The term computer readable media as used herein may also include communication media. Communication media may be embodied by computer readable instructions, data structures, program modules, or other data in a modulated data signal, such as a carrier wave or other transport mechanism, and includes any information delivery media. The term “modulated data signal” may describe a signal that has one or more characteristics set or changed in such a manner as to encode information in the signal. By way of example, and not limitation, communication media may include wired media such as a wired network or direct-wired connection, and wireless media such as acoustic, radio frequency (RF), infrared, and other wireless media.

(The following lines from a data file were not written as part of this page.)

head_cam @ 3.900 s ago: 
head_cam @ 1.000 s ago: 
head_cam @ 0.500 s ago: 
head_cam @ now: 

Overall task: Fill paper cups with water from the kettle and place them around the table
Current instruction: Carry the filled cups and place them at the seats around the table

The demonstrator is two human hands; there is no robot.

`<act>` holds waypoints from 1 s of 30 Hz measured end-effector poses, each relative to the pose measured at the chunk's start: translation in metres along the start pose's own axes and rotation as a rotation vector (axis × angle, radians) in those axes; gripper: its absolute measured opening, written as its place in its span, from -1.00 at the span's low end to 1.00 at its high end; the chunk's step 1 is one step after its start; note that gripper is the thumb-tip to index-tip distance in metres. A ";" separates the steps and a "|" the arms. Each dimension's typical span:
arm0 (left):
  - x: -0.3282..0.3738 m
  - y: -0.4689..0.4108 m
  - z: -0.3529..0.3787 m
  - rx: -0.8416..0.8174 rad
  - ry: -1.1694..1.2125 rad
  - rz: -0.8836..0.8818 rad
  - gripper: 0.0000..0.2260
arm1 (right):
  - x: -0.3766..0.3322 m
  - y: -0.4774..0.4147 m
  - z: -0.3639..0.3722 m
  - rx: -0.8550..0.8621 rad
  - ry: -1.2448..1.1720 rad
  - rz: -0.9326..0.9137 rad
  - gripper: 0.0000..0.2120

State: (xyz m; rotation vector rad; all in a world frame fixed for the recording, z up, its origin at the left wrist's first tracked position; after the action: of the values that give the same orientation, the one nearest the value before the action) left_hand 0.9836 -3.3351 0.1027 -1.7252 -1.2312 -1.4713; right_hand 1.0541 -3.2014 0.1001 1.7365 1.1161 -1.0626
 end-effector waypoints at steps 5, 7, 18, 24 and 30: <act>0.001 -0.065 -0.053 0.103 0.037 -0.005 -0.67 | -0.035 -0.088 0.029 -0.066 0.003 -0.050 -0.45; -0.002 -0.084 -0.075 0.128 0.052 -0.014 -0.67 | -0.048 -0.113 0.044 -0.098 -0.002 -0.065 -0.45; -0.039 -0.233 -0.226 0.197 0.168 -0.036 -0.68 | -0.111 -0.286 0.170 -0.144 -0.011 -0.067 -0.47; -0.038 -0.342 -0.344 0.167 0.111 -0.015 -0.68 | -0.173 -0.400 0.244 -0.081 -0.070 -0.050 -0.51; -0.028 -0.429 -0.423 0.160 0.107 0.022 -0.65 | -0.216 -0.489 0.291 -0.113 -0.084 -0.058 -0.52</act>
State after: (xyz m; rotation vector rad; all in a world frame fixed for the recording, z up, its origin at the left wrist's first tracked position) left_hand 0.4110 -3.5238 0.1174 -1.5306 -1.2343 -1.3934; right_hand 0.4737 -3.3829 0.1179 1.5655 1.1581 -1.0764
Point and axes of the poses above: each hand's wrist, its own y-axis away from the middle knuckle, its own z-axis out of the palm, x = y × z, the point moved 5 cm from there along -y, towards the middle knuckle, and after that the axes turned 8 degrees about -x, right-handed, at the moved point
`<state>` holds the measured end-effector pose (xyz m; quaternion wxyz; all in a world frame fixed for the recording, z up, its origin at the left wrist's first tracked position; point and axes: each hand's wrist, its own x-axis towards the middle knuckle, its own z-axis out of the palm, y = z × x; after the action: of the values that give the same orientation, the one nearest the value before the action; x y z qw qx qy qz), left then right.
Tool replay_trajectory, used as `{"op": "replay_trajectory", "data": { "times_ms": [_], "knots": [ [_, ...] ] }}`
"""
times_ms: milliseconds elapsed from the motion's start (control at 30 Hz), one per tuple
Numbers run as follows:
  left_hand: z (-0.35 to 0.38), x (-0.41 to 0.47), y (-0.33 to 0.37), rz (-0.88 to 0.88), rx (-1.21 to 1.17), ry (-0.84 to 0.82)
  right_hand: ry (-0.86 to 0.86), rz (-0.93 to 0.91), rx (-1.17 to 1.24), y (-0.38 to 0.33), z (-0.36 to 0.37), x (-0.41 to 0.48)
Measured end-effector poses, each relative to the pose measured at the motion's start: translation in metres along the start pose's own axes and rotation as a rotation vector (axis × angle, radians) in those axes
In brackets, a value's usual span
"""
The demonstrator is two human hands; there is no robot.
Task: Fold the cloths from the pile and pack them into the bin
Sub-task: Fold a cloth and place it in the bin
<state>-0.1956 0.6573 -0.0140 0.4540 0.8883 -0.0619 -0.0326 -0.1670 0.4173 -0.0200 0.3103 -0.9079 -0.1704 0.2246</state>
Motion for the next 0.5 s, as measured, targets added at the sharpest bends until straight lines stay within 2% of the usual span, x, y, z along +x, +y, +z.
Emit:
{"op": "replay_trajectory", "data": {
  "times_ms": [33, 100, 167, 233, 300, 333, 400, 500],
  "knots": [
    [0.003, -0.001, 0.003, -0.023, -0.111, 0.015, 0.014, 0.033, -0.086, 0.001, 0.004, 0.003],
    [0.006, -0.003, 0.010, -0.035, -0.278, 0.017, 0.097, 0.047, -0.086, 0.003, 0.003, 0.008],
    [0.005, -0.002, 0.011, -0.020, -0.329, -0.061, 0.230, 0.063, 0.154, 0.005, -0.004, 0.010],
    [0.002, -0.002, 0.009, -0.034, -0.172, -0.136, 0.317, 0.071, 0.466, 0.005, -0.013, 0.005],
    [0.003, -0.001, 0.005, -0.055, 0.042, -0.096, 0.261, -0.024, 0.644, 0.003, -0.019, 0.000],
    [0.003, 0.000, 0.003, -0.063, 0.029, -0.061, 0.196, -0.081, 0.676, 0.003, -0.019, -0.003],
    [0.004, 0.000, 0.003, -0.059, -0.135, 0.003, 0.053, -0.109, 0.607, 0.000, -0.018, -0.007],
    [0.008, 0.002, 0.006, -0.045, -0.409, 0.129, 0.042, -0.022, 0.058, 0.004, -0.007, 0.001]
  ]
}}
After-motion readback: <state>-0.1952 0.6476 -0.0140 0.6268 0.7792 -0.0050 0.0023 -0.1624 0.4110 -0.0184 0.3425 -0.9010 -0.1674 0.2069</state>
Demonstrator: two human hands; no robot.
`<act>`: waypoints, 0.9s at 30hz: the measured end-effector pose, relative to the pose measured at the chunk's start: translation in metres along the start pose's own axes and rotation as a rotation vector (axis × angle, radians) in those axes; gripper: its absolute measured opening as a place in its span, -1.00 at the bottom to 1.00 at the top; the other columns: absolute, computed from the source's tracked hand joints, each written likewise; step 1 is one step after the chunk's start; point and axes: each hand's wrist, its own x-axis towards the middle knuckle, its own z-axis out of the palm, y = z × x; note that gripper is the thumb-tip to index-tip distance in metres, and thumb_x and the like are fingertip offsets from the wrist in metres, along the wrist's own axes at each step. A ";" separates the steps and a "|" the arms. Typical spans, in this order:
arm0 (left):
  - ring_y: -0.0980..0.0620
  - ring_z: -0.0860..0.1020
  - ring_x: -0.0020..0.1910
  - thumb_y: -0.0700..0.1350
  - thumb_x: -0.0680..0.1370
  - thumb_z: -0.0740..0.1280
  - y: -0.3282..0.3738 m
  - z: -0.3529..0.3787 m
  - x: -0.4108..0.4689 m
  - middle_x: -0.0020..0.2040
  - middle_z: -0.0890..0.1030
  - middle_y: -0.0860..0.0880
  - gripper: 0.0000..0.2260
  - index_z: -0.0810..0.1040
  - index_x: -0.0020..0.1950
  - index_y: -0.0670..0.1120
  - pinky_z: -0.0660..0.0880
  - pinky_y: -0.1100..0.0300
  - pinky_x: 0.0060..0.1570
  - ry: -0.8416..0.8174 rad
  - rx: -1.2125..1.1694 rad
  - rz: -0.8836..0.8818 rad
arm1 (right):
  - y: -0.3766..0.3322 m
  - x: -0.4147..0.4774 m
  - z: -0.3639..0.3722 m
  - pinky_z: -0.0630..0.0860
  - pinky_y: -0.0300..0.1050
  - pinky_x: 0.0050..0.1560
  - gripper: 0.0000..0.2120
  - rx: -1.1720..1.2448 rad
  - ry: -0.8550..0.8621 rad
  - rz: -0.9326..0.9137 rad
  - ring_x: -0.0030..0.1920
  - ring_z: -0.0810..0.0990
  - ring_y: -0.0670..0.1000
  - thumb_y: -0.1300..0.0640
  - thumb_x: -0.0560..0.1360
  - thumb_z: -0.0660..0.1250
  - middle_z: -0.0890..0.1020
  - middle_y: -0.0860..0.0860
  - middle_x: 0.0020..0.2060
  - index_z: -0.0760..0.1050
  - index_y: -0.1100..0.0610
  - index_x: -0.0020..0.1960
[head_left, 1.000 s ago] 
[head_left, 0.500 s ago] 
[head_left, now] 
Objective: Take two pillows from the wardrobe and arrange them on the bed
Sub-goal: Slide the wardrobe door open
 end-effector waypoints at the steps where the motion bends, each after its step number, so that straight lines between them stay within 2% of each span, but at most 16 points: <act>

Reference has been made throughout this specification to “one embodiment” or “an embodiment,” meaning that a particular described feature, structure, or characteristic is included in at least one embodiment. Thus, usage of such phrases may refer to more than just one embodiment. Furthermore, the described features, structures, or characteristics may be combined in any suitable manner in one or more embodiments.
One skilled in the relevant art may recognize, however, that the invention may be practiced without one or more of the specific details, or with other methods, resources, materials, etc. In other instances, well known structures, resources, or operations have not been shown or described in detail merely to avoid obscuring aspects of the invention.
While example embodiments and applications have been illustrated and described, it is to be understood that the invention is not limited to the precise configuration and resources described above. Various modifications, changes, and variations apparent to those skilled in the art may be made in the arrangement, operation, and details of the methods and systems disclosed herein without departing from the scope of the claimed invention.